British investment banker

Sir Simon Christopher Townsend Robey (born 5 July 1960) is a British investment banker and supporter of cultural organisations.

==Early life and education==
Robey was adopted as a child and grew up in Cambridge. He has described himself as an 'odd child', with a 'fairly nerdy' upbringing. He attended Reed's School in Cobham before moving onto Magdalen College, Oxford as a choral scholar to read English.

==Business career==
Robey worked for several investment banks. Latterly he worked for 25 years at Morgan Stanley, becoming co-chairman of global mergers and acquisition.

In 2013 he joined with Simon Robertson, a former Goldman Sachs banker, to form Robertson Robey Associates. Later in that year Simon Warshaw joined. In 2014 Robertson split from the group, leaving Robey and Warshaw to rebrand the firm as Robey Warshaw, with Robey’s former Morgan Stanley colleague Philip Apostolides also joining the firm.

== Other roles ==
Robey joined the board of the Royal Opera House on 1 July 2006, and was its chair from 2008 until 2017. In 2016 he also became the chair of Aldeburgh Music (now known as Snape Maltings).

==Recognition==
Robey was knighted in the Queen's Birthday Honours for 2016 "for services to Music".

== Personal life ==
Robey is married to Victoria Hull.

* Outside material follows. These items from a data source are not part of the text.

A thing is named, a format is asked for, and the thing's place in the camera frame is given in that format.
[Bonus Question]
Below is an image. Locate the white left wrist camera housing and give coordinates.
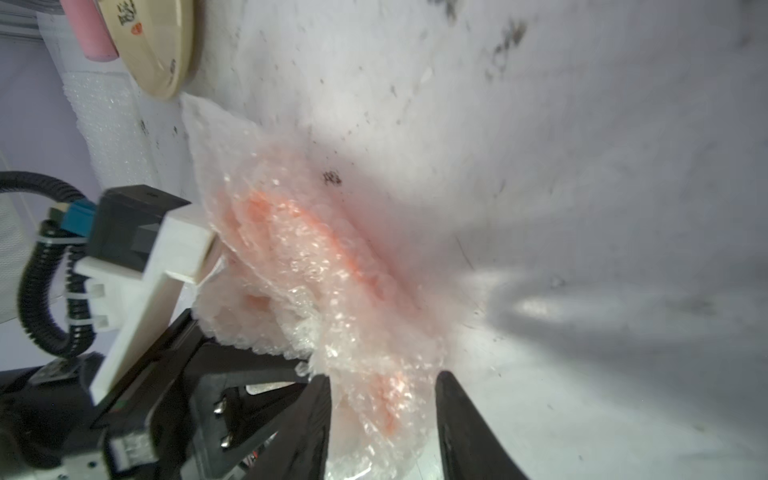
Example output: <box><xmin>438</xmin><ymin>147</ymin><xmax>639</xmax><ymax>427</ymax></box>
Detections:
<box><xmin>74</xmin><ymin>185</ymin><xmax>221</xmax><ymax>403</ymax></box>

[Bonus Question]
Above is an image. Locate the cream floral dinner plate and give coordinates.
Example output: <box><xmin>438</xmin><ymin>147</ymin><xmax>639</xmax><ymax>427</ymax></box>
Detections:
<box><xmin>96</xmin><ymin>0</ymin><xmax>195</xmax><ymax>100</ymax></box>

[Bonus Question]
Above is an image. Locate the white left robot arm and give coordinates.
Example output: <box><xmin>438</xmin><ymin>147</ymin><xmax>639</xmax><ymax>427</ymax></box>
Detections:
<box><xmin>1</xmin><ymin>171</ymin><xmax>329</xmax><ymax>479</ymax></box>

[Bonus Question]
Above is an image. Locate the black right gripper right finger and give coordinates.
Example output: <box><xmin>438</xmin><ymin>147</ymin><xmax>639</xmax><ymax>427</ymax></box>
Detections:
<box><xmin>435</xmin><ymin>371</ymin><xmax>528</xmax><ymax>480</ymax></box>

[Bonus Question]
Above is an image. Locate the orange dinner plate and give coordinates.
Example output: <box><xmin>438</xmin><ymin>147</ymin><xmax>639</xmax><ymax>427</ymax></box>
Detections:
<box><xmin>222</xmin><ymin>191</ymin><xmax>429</xmax><ymax>438</ymax></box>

She was previously married to Richard Sharp, BBC chairman and a former investment banker. He has three daughters from his previous marriage, and three step-children from her previous marriage.

He owns Bramfield Hall, a 16th-century, Grade II*-listed building in Suffolk. The property had been owned by the Rabett family for 450 years until Robey acquired it.